--- Exercise ---
Work through the data below and give the number of lines holding "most", nothing more.

--- Records provided ---
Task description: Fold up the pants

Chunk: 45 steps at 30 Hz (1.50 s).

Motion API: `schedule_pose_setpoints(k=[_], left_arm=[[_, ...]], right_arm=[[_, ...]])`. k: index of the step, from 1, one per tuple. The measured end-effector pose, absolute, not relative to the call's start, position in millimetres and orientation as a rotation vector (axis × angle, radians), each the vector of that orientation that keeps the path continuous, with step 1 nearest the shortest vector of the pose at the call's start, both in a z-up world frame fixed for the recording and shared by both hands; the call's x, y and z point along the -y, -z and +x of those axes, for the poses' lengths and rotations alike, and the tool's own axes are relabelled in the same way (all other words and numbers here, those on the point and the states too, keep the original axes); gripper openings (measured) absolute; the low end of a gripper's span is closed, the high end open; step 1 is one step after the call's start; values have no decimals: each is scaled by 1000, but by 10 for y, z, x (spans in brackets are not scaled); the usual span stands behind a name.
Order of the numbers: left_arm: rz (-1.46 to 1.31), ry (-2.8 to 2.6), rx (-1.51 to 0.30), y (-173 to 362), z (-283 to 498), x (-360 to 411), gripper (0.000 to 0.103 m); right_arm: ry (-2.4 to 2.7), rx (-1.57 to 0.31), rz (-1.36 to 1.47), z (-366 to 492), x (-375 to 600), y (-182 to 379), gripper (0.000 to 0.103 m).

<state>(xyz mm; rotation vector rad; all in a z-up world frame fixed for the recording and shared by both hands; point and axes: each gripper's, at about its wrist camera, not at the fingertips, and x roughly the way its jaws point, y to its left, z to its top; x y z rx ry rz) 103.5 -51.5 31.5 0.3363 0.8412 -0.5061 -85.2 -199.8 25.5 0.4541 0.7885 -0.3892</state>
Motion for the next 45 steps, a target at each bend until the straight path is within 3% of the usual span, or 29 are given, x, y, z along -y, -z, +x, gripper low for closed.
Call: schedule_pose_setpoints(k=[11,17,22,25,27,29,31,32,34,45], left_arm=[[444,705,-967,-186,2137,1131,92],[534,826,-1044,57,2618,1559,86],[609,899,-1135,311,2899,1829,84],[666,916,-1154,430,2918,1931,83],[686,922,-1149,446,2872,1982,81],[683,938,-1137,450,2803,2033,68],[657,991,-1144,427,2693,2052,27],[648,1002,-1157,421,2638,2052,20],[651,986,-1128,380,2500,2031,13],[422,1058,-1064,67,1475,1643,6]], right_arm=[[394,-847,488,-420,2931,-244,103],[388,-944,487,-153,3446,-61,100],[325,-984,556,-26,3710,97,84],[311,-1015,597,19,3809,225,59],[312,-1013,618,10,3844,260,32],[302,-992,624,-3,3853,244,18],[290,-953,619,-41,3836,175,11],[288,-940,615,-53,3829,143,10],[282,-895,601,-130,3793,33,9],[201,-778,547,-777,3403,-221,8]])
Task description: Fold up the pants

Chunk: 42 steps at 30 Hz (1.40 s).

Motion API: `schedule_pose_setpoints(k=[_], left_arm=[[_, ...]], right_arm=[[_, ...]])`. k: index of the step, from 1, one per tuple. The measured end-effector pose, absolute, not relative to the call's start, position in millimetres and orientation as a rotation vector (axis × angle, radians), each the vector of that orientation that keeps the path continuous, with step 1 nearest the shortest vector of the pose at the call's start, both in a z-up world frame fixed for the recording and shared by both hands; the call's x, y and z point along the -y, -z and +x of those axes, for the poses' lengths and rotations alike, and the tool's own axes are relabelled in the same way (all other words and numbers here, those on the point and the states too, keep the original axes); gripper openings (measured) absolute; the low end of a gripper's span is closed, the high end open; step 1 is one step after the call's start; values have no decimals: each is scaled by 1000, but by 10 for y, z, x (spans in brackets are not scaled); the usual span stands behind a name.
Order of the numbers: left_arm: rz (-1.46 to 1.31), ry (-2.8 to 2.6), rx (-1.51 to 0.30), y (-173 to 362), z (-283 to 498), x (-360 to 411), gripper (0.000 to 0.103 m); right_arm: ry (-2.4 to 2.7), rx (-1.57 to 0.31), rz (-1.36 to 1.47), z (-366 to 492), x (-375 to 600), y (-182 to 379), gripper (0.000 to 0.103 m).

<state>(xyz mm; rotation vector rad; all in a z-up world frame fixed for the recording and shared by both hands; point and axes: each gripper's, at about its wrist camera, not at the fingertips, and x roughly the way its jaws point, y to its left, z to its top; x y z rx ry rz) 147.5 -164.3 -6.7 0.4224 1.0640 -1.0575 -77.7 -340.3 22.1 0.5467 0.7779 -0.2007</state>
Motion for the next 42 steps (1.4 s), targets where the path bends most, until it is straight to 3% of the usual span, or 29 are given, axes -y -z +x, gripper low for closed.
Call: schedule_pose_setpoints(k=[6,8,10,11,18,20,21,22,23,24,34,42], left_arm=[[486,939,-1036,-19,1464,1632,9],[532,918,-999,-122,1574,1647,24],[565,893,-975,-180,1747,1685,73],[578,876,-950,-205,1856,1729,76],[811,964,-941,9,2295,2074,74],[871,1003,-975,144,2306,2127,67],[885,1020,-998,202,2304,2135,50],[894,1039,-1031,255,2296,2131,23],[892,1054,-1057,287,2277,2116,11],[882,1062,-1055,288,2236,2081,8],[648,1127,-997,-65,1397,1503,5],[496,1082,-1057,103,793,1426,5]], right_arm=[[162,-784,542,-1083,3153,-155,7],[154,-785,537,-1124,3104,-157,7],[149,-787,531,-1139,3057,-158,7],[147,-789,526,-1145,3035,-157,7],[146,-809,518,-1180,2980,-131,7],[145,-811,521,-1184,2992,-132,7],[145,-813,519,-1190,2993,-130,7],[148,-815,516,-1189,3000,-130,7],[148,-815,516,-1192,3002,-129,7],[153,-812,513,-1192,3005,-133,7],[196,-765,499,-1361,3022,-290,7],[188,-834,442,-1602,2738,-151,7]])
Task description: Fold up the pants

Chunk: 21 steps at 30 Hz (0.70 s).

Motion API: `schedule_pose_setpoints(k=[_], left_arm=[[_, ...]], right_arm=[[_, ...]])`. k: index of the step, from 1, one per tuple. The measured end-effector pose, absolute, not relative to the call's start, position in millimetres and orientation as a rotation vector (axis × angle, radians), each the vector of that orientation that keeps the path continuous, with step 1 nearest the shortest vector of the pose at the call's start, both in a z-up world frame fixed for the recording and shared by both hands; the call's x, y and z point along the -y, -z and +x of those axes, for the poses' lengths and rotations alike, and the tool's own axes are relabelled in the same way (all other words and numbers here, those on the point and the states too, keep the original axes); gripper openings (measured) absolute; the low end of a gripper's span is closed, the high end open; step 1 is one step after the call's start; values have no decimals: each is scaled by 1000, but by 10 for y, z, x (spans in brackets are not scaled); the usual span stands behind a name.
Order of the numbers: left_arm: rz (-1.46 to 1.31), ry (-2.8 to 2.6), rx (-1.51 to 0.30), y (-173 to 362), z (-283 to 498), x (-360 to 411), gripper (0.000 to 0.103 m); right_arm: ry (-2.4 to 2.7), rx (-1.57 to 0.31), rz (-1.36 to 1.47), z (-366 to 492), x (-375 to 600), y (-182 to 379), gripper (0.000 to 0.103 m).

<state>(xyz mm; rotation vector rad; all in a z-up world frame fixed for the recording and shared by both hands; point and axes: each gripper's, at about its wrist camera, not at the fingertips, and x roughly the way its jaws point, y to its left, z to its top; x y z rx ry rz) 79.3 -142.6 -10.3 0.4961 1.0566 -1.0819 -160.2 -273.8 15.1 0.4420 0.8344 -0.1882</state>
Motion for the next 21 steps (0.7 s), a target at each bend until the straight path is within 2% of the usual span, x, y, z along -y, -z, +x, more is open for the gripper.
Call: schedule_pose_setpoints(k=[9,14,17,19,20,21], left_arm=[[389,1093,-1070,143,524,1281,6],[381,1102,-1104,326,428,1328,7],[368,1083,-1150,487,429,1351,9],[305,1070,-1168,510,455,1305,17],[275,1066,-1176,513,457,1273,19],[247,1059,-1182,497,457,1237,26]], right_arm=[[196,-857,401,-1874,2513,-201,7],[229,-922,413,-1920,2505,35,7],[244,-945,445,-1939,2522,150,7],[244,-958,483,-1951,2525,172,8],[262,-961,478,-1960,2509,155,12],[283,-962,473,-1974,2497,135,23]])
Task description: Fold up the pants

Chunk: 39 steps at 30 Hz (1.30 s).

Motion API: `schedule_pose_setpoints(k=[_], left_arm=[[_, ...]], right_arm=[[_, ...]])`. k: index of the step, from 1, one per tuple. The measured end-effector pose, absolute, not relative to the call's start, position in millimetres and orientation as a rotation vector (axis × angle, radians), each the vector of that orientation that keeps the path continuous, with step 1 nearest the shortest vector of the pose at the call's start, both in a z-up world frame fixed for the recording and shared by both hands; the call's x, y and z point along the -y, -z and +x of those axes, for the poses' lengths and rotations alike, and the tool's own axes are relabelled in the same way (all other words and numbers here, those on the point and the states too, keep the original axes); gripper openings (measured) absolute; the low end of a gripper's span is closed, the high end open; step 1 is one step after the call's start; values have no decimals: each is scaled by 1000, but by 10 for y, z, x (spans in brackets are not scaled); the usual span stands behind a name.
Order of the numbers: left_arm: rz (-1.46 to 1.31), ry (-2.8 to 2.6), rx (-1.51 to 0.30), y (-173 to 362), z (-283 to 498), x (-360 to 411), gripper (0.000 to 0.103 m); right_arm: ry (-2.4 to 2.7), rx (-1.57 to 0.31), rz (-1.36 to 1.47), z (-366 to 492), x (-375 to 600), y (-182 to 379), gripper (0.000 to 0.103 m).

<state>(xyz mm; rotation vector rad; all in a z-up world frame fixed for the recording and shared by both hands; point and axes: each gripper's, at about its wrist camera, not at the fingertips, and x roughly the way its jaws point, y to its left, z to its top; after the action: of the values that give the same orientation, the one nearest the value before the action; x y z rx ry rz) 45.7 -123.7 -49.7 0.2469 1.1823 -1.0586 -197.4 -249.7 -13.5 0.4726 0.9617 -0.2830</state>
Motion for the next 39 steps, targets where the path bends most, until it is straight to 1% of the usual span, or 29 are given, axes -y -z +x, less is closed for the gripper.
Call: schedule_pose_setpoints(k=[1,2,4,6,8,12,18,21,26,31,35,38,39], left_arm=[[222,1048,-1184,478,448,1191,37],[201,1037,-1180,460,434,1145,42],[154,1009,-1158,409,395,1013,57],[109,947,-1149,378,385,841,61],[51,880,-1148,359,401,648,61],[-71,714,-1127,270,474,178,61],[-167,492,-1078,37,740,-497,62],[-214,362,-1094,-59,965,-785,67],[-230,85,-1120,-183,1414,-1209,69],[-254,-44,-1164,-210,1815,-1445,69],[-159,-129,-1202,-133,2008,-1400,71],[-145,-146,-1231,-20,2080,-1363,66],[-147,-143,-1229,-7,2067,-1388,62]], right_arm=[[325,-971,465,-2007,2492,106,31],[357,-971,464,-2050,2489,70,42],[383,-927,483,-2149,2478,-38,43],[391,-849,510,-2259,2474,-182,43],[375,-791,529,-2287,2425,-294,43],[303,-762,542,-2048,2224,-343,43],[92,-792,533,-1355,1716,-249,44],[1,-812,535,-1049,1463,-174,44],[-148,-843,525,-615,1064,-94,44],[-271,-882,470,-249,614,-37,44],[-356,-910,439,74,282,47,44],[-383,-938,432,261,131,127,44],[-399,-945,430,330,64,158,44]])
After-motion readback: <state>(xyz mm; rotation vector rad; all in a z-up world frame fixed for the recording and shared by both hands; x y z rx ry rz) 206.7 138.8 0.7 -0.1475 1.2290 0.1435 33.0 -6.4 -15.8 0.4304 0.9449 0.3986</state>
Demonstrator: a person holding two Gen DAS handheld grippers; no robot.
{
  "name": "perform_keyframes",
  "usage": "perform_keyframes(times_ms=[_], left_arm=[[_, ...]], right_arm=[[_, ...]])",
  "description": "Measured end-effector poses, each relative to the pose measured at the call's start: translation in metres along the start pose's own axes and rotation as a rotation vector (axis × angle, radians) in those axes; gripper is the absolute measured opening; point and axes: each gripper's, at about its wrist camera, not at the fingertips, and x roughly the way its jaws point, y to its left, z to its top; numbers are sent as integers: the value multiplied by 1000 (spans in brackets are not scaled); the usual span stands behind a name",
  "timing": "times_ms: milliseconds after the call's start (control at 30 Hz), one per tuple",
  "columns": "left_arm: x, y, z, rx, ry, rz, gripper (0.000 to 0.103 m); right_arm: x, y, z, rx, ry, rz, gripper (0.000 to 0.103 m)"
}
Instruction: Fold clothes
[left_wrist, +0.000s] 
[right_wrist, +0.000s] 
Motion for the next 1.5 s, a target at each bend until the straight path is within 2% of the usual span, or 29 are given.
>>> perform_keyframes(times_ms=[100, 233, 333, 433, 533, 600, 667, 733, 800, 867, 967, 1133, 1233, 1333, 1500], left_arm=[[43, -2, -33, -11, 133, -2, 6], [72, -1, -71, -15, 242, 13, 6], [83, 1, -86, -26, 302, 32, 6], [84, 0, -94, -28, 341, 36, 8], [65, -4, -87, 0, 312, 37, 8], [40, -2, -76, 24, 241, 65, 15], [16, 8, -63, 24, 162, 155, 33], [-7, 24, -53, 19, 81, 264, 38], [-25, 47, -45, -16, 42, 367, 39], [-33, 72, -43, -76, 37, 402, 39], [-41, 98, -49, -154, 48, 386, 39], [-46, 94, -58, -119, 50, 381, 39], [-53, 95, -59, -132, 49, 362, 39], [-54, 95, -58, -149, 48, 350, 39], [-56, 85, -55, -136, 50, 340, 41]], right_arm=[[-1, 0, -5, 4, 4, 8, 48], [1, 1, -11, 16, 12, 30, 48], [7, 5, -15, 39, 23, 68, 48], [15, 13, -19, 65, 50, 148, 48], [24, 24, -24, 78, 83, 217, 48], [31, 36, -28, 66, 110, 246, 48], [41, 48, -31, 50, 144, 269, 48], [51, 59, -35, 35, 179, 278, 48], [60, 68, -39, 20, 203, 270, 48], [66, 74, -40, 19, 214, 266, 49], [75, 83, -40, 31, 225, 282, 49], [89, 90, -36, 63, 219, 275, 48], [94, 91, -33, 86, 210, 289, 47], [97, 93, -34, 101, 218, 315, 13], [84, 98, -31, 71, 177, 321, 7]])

--- Problem solution ---
2